Человек, который легко разочаровывается, который не желает сеять доброе семя и ждать результатов, который впадает в уныние, если не может получить все сразу, и который считает человеческий род погибшим, если он разочарован, будет очень несчастен, если будет упорствовать в участии в политике. Нет сферы, в которой самообман был бы легче. Человек с беспокойными личными амбициями очень склонен верить, что его собственные цели — это общественные цели, и он находит свою партию неверной своим принципам, если не получает того, чего хочет. Молодой человек выходит из колледжа тщательно обученным, со вкусом к политике, который присущ английской расе, и с желанием и надеждой отличиться и служить своей стране. Он примыкает к партии и работает на нее обычным образом, ожидая своей возможности и своего отличия. Постепенно удовлетворение его амбиций становится его мерилом патриотической искренности и мудрости его партии. Он не думает, что это так. Он не формулирует это для себя в такой грубой форме. Но он чувствует, что он тот человек, которого его партия должна продвигать, что у него есть способности и желание быть полезным, и что если у его партии нет восприятия, достаточно острого, чтобы знать своих лучших людей, ни желания отличить их, призвав на государственную службу, то в ее состоянии есть нечто прискорбное.

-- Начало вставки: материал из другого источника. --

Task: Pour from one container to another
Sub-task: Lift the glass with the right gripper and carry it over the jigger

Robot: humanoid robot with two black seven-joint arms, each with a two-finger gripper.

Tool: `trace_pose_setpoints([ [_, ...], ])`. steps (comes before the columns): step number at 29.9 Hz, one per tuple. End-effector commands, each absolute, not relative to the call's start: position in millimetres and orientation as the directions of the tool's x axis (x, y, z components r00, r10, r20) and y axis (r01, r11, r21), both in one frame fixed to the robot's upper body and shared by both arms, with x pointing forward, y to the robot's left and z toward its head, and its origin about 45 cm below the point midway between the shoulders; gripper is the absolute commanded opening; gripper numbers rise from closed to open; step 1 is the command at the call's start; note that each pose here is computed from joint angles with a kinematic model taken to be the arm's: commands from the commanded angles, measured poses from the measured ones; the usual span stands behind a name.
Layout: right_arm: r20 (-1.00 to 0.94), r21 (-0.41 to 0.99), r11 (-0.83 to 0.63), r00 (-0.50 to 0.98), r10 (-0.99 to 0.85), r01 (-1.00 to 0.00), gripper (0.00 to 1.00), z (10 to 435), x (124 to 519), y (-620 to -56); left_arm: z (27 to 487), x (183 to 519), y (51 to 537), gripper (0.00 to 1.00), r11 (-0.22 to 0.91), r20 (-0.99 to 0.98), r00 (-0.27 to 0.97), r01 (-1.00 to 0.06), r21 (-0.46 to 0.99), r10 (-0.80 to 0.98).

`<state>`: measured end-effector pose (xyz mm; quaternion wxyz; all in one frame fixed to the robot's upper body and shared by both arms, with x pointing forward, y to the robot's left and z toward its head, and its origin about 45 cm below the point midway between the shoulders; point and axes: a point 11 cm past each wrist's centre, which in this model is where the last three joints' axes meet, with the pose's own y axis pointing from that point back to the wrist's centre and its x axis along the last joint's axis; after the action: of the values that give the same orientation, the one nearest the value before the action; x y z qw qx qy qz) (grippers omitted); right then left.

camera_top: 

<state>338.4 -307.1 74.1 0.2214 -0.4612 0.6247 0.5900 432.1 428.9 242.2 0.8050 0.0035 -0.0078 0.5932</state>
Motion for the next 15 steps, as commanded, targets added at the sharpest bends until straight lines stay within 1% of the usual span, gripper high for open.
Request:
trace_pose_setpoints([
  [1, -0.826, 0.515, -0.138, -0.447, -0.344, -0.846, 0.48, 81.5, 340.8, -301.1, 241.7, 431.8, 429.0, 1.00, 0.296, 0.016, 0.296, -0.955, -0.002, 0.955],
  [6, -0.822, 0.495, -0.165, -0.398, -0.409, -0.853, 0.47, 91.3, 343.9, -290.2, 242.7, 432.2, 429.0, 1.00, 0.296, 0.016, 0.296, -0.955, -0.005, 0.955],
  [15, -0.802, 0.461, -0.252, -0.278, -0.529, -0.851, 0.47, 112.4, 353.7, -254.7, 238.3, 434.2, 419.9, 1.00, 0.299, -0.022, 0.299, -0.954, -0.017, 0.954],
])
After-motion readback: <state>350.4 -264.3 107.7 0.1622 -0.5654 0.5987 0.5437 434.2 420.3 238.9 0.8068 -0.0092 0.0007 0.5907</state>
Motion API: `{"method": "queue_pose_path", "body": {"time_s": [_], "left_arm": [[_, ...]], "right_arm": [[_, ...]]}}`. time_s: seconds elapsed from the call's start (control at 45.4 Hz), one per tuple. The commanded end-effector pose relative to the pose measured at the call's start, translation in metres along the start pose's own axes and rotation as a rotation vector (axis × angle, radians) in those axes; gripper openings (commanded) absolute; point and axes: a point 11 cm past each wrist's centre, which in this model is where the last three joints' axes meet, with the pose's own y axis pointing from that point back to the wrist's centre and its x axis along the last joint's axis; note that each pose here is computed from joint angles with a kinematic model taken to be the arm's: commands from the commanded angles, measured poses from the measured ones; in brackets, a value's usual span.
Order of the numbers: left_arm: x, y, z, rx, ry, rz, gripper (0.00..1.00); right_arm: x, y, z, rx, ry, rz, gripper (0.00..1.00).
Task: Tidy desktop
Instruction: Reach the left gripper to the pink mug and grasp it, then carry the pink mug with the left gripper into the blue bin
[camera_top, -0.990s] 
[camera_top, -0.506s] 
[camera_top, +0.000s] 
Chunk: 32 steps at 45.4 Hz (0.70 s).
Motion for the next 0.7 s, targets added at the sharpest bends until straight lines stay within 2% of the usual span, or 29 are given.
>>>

«Я боюсь, — сказал джентльмен такого рода Легкому креслу, — что моя партия попадает в плохие руки. Я вижу признаки коррупции, которые кажутся мне очень обескураживающими». Он зловеще покачал головой. Этот джентльмен не скрывал своего мнения. Он объявил его свободно, и слух дошел до ушей настоящих руководителей партии. Они посовещались, и вскоре предчувствующего джентльмена призвали на государственную должность. Снова Легкое кресло встретило его, и он сказал, что политическая перспектива гораздо более обнадеживающая, чем он когда-либо знал. В воздухе витал дух, который, по его мнению, обязательно приведет к великим результатам. Действительно, тучи исчезли, и солнце светило ярко.
В другой раз другой джентльмен покачал головой таким же образом. Он занимал приятную должность, но обнаружил, что продвижение по службе идет очень медленно, и начал падать духом и думать, что времена печально деморализованы, а его партия — по крайней мере, он опасался — фатально продажна. Она была явно равнодушна к реформам и, казалось, мало заботилась о желаниях народа или характере страны. Он тоже покачал головой с глубоким недоверием к будущему; и Легкое кресло впало в глубокую депрессию и задалось вопросом, не может ли республиканская форма правления оказаться неудачей. Однако прежде чем можно было сказать это окончательно, Кресло услышало, что его друг решил искать реформ и благополучия расы «под знаменем» противоборствующей партии. И снова, размышляя, не должны ли все патриоты следовать столь выдающемуся примеру, оно узнало, что унывающая душа, у которой хватило мужества встретить позор и изменить свои партийные отношения, сделала это только после длительных и бесплодных попыток обеспечить официальное место в своей старой партии. Получи он его, эта партия все еще казалась бы ему решительной, патриотичной и проницательной, и он продолжал бы служить своей стране в ассоциации, к которой привык.